§ **WHAT YOU SHOULD DO**
A verbatim reprint of the records below is what this exercise asks for.

§ **STORED DATA**
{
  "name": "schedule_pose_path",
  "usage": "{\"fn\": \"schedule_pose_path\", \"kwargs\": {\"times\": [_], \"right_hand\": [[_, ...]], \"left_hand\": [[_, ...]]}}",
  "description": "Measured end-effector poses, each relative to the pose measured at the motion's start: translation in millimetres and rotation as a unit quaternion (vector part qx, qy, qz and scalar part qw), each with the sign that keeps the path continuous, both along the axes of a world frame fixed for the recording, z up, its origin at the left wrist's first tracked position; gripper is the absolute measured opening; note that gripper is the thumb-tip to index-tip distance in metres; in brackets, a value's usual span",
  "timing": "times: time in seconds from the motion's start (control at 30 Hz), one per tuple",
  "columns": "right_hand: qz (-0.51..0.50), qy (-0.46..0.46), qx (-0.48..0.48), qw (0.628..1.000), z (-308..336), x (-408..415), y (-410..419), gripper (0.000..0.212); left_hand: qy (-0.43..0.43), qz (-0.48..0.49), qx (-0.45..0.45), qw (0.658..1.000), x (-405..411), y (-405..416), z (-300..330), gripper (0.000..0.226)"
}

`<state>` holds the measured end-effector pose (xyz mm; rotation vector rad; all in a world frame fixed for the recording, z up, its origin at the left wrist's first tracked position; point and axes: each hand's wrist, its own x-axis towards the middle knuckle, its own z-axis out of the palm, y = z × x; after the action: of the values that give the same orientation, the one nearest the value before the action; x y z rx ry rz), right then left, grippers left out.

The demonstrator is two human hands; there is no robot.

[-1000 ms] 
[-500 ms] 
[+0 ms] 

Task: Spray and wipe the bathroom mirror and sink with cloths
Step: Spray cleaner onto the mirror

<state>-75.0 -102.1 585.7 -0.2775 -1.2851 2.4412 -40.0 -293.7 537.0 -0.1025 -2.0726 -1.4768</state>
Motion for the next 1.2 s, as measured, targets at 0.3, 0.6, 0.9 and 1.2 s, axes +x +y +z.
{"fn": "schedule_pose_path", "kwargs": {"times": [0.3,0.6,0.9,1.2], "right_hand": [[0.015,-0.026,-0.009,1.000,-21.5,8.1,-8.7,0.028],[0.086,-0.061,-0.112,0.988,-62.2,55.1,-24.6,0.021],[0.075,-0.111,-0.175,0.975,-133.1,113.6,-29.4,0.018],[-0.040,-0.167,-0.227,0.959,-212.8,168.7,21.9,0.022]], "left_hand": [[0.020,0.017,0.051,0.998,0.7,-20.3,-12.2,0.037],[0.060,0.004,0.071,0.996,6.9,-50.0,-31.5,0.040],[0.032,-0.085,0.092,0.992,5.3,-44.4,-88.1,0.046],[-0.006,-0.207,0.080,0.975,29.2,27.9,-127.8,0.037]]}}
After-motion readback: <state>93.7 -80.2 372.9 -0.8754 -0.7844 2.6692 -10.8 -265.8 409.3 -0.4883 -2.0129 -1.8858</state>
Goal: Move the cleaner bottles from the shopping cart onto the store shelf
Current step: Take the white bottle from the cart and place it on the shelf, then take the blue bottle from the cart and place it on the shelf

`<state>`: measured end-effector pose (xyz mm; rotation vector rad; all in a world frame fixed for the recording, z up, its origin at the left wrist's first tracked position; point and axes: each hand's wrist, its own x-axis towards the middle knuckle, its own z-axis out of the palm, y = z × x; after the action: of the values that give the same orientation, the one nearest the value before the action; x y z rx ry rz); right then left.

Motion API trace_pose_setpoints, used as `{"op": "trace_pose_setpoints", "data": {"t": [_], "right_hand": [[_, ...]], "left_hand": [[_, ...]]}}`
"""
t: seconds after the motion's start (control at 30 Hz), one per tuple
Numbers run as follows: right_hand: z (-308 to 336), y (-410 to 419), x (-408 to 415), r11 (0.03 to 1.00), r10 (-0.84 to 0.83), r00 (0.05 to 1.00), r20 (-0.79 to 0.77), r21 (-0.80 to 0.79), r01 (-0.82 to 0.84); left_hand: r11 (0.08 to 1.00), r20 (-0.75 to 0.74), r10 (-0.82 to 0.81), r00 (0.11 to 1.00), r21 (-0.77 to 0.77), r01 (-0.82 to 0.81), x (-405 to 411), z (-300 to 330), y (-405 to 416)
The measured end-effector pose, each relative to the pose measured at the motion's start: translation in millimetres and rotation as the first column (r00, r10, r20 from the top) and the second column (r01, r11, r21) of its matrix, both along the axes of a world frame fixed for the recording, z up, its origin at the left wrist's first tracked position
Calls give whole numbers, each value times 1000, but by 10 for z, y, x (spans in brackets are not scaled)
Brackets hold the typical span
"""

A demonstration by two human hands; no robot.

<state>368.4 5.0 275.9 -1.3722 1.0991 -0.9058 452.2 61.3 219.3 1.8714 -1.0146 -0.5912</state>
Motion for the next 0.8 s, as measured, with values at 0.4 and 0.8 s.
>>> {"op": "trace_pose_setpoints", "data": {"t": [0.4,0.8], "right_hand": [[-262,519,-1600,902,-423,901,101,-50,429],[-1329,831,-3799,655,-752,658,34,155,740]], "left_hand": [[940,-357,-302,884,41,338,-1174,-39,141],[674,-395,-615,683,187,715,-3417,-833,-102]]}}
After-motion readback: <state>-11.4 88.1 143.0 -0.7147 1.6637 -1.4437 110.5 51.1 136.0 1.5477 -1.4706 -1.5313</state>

§ **ANSWER FOR THE TASK**
{
  "name": "schedule_pose_path",
  "usage": "{\"fn\": \"schedule_pose_path\", \"kwargs\": {\"times\": [_], \"right_hand\": [[_, ...]], \"left_hand\": [[_, ...]]}}",
  "description": "Measured end-effector poses, each relative to the pose measured at the motion's start: translation in millimetres and rotation as a unit quaternion (vector part qx, qy, qz and scalar part qw), each with the sign that keeps the path continuous, both along the axes of a world frame fixed for the recording, z up, its origin at the left wrist's first tracked position; gripper is the absolute measured opening; note that gripper is the thumb-tip to index-tip distance in metres; in brackets, a value's usual span",
  "timing": "times: time in seconds from the motion's start (control at 30 Hz), one per tuple",
  "columns": "right_hand: qz (-0.51..0.50), qy (-0.46..0.46), qx (-0.48..0.48), qw (0.628..1.000), z (-308..336), x (-408..415), y (-410..419), gripper (0.000..0.212); left_hand: qy (-0.43..0.43), qz (-0.48..0.49), qx (-0.45..0.45), qw (0.658..1.000), x (-405..411), y (-405..416), z (-300..330), gripper (0.000..0.226)"
}

`<state>` holds the measured end-effector pose (xyz mm; rotation vector rad; all in a world frame fixed for the recording, z up, its origin at the left wrist's first tracked position; point and axes: each hand's wrist, its own x-axis towards the middle knuckle, its own z-axis out of the palm, y = z × x; after the action: of the values that give the same orientation, the one nearest the value before the action; x y z rx ry rz), right then left, grippers left out.

The demonstrator is two human hands; there is no robot.

[-1000 ms] 
[-500 ms] 
[+0 ms] 

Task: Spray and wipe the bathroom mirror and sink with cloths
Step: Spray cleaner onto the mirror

<state>-75.0 -102.1 585.7 -0.2775 -1.2851 2.4412 -40.0 -293.7 537.0 -0.1025 -2.0726 -1.4768</state>
Motion for the next 1.2 s, as measured, targets at 0.3, 0.6, 0.9 and 1.2 s, axes +x +y +z.
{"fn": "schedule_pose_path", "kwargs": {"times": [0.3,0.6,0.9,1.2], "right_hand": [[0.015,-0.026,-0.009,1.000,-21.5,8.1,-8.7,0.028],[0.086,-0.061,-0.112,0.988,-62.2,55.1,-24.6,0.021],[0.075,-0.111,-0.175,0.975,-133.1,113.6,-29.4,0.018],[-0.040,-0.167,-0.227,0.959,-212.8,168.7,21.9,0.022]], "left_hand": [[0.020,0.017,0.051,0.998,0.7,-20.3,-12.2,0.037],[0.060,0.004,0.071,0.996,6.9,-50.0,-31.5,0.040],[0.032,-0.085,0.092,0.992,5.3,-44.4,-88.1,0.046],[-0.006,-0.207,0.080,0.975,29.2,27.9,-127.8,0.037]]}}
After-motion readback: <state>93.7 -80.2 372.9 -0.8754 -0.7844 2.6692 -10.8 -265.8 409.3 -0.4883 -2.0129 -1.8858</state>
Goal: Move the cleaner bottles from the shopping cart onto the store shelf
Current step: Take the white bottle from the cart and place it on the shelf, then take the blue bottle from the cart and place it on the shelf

`<state>`: measured end-effector pose (xyz mm; rotation vector rad; all in a world frame fixed for the recording, z up, its origin at the left wrist's first tracked position; point and axes: each hand's wrist, its own x-axis towards the middle knuckle, its own z-axis out of the palm, y = z × x; after the action: of the values that give the same orientation, the one nearest the value before the action; x y z rx ry rz); right then left.

Motion API trace_pose_setpoints, used as `{"op": "trace_pose_setpoints", "data": {"t": [_], "right_hand": [[_, ...]], "left_hand": [[_, ...]]}}`
"""
t: seconds after the motion's start (control at 30 Hz), one per tuple
Numbers run as follows: right_hand: z (-308 to 336), y (-410 to 419), x (-408 to 415), r11 (0.03 to 1.00), r10 (-0.84 to 0.83), r00 (0.05 to 1.00), r20 (-0.79 to 0.77), r21 (-0.80 to 0.79), r01 (-0.82 to 0.84); left_hand: r11 (0.08 to 1.00), r20 (-0.75 to 0.74), r10 (-0.82 to 0.81), r00 (0.11 to 1.00), r21 (-0.77 to 0.77), r01 (-0.82 to 0.81), x (-405 to 411), z (-300 to 330), y (-405 to 416)
The measured end-effector pose, each relative to the pose measured at the motion's start: translation in millimetres and rotation as the first column (r00, r10, r20 from the top) and the second column (r01, r11, r21) of its matrix, both along the axes of a world frame fixed for the recording, z up, its origin at the left wrist's first tracked position
Calls give whole numbers, each value times 1000, but by 10 for z, y, x (spans in brackets are not scaled)
Brackets hold the typical span
"""

A demonstration by two human hands; no robot.

<state>368.4 5.0 275.9 -1.3722 1.0991 -0.9058 452.2 61.3 219.3 1.8714 -1.0146 -0.5912</state>
Motion for the next 0.8 s, as measured, with values at 0.4 and 0.8 s.
>>> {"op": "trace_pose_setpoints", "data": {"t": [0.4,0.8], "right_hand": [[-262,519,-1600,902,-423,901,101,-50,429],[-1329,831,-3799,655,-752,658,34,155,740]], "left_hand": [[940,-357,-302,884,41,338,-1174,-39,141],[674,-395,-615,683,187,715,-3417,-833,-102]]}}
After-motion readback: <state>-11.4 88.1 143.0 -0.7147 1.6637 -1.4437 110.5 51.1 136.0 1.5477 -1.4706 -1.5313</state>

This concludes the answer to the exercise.